Donald Trump, triomphant sur Truth Social et en meeting : l’Iran a « accepté tout ». Le détroit d’Ormuz est « totalement ouvert », le programme nucléaire iranien est suspendu, l’uranium enrichi sera déterré à la pelleteuse avec les Iraniens eux-mêmes et rapatrié aux États-Unis. « Ils ont cédé sur presque toutes nos exigences », martèle-t-il. Plus de fermeture du détroit, plus de proxies, plus de menace. La paix est « imminente ».
L’Iran répond en moins de 24 heures, par la voix de son ministère des Affaires étrangères, de ses Gardiens de la Révolution et du président du Parlement :
L’uranium enrichi « est aussi sacré que la terre iranienne » et ne sera transféré nulle part.
Le détroit d’Ormuz reste sous contrôle total des Gardiens : passage uniquement sur les routes approuvées par Téhéran, coordination militaire obligatoire, péages possibles, navires militaires interdits.
Tant que le blocus américain persiste, le détroit restera fermé.

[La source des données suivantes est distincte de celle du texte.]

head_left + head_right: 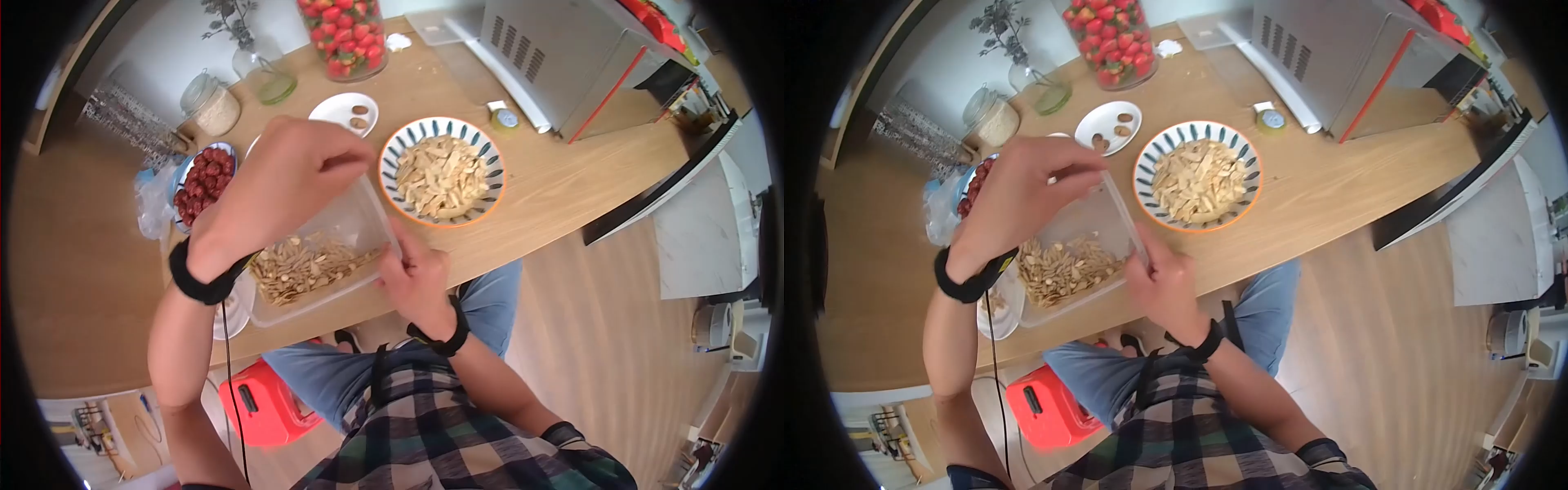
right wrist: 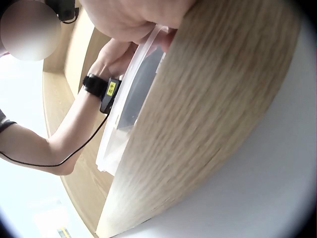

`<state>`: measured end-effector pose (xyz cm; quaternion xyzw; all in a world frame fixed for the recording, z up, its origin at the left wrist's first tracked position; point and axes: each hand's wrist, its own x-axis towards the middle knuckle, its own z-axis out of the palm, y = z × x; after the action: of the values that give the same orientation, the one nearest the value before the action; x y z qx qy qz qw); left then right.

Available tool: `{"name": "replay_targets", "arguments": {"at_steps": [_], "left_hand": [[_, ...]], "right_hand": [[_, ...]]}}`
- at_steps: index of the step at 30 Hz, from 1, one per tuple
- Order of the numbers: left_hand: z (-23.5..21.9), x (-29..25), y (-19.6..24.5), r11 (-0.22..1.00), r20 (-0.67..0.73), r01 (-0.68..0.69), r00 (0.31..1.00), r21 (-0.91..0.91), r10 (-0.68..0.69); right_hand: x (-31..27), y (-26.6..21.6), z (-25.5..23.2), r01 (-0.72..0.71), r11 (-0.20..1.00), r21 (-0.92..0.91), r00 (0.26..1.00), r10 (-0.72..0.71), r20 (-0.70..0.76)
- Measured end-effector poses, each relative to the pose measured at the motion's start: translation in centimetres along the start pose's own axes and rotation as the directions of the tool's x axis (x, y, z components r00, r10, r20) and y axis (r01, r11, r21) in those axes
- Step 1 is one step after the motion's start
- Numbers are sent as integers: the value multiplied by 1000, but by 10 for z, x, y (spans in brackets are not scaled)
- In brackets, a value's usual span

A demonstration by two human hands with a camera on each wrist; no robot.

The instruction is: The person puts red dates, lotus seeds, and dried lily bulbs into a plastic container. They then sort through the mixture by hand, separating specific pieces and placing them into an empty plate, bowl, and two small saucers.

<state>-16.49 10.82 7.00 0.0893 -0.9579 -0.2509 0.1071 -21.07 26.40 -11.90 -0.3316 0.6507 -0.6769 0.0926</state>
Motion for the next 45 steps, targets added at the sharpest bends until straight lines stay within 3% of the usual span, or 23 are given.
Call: {"name": "replay_targets", "arguments": {"at_steps": [3, 5, 8, 12, 14, 15, 17, 21, 24, 27, 33, 36, 37, 39, 40, 41, 43, 45], "left_hand": [[-11, -36, -10, 991, 57, 15, 998, 133, -23], [-5, -59, -28, 994, 68, -24, 998, 111, 17], [4, -80, -37, 997, 281, -23, 960, 70, 3], [29, -79, -40, 998, 342, -50, 939, 32, 36], [41, -73, -42, 984, 377, -178, 913, 30, 154], [45, -71, -40, 983, 374, -179, 914, 31, 155], [51, -69, -37, 935, 423, -305, 882, 181, 206], [56, -70, -37, 913, 415, -328, 886, 243, 208], [50, -75, -46, 913, 497, -312, 855, 263, 149], [40, -78, -52, 941, 492, -241, 865, 236, 98], [11, -79, -50, 997, 281, -75, 958, 21, 66], [-5, -93, -49, 955, 122, 197, 977, -221, -174], [-13, -101, -49, 954, 114, 211, 975, -215, -190], [-32, -117, -47, 843, 28, 367, 921, -395, -388], [-36, -129, -49, 791, -58, 323, 910, -520, -410], [-42, -143, -53, 789, -61, 336, 903, -515, -424], [-51, -169, -65, 697, -124, 468, 777, -543, -617], [-46, -196, -88, 695, -129, 512, 751, -506, -647]], "right_hand": [[0, 0, 0, 8, 1000, 2, 1000, -8, -6], [-1, 3, 2, 16, 1000, 24, 1000, -16, -21], [0, 0, 2, 21, 1000, 6, 1000, -20, -21], [-1, 0, 1, 28, 1000, -4, 999, -28, -17], [-1, 0, 1, 16, 1000, -15, 1000, -16, -12], [-1, 0, 1, 8, 1000, -17, 1000, -8, -12], [-1, 1, 0, 0, 1000, -20, 1000, -1, -13], [0, 4, 1, 43, 999, 5, 999, -43, -24], [-1, 3, 1, 23, 1000, 10, 1000, -23, -12], [-1, 4, 1, -11, 1000, 9, 1000, 11, 1], [-3, 9, 0, -31, 1000, -3, 999, 31, 7], [-3, 6, 0, -72, 997, 33, 997, 71, 14], [-3, 3, 0, -104, 993, 59, 995, 103, 11], [-1, -4, -1, -140, 987, 78, 990, 137, 44], [0, -6, -1, -148, 986, 83, 989, 145, 40], [0, -6, -1, -155, 984, 87, 988, 153, 34], [-1, -5, -1, -155, 982, 111, 987, 151, 48], [0, -7, -2, -178, 979, 95, 984, 174, 47]]}}
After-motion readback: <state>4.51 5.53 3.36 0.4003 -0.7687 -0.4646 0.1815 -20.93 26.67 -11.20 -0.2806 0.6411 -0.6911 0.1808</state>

Les déclarations américaines sont qualifiées de « mensonges », « contradictions » et « signes de désespoir ».
Mohammad-Bagher Ghalibaf, chef de la délégation iranienne, résume en cinq tweets assassins : « Sept affirmations fausses en une heure. Ils n’ont pas gagné la guerre avec ces mensonges et ils n’obtiendront rien dans les négociations. »Résultat ? Un cessez-le-feu qui ressemble à un cessez-le-mensonge.

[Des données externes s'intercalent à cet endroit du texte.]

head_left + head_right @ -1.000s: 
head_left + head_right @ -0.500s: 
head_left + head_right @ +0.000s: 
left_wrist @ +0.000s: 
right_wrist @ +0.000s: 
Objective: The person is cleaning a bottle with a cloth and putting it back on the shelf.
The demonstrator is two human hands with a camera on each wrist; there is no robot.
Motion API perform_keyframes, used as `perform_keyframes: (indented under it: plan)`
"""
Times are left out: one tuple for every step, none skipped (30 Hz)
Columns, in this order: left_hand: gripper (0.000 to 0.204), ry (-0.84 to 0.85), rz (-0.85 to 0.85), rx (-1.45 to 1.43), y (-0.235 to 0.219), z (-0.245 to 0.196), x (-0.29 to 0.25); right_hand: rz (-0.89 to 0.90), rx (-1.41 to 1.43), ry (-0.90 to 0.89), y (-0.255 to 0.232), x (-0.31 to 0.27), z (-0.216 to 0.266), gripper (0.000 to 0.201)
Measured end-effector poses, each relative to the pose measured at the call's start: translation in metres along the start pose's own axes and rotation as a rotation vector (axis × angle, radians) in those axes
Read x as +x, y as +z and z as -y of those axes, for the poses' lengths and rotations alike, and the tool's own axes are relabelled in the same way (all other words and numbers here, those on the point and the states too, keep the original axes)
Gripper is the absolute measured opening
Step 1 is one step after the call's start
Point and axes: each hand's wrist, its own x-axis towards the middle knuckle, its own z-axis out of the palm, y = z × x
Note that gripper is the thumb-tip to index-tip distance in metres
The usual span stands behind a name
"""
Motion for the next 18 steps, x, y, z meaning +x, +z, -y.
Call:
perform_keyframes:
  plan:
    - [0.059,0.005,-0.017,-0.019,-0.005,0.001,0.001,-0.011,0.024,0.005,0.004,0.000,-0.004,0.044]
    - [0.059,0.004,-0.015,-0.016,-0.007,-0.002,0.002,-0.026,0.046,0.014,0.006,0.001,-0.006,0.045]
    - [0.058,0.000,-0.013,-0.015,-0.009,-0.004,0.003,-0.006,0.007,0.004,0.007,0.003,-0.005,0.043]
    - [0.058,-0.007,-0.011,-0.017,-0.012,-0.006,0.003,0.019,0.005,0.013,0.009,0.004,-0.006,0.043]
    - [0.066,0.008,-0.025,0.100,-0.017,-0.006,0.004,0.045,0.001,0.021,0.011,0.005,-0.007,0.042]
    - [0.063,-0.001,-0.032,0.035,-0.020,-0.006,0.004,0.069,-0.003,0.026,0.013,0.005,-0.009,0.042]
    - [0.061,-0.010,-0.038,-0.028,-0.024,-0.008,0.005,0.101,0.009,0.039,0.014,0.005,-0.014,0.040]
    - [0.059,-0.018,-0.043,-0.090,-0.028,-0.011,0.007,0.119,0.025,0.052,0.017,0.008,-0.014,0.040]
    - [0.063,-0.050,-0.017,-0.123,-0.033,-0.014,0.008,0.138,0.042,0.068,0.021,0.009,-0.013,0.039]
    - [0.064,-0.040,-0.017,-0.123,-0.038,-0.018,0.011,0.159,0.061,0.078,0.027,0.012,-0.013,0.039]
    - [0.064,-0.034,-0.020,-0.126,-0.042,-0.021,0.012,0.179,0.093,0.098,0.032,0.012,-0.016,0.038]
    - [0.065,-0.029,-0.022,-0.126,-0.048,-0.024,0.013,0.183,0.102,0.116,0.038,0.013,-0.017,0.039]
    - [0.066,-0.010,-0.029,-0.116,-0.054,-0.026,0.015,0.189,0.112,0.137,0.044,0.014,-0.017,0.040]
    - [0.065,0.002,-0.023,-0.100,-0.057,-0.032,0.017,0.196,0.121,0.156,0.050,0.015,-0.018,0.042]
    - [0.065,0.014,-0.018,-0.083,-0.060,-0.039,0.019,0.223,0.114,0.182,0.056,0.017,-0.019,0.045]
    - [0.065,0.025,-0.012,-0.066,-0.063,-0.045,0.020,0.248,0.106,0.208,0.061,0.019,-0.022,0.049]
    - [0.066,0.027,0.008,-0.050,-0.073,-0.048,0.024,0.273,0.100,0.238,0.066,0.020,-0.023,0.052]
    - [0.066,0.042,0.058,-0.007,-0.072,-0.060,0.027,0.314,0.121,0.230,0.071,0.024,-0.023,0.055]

Trump joue la victoire rapide pour son électorat. L’Iran joue la souveraineté et la résistance pour le sien.
Entre les deux, la réalité : des tankers qui passent… ou qui ne passsent pas pas.
Ce n’est pas de la diplomatie. C’est du chaos.
Et comme toujours dans ce genre de pièce, c’est rarement la rhétorique qui finit par trancher. Ce sont les faits sur l’eau et les missiles .
Pour l’instant, le seul point sur lequel tout le monde semble d’accord, c’est qu’on est très loin d’un accord.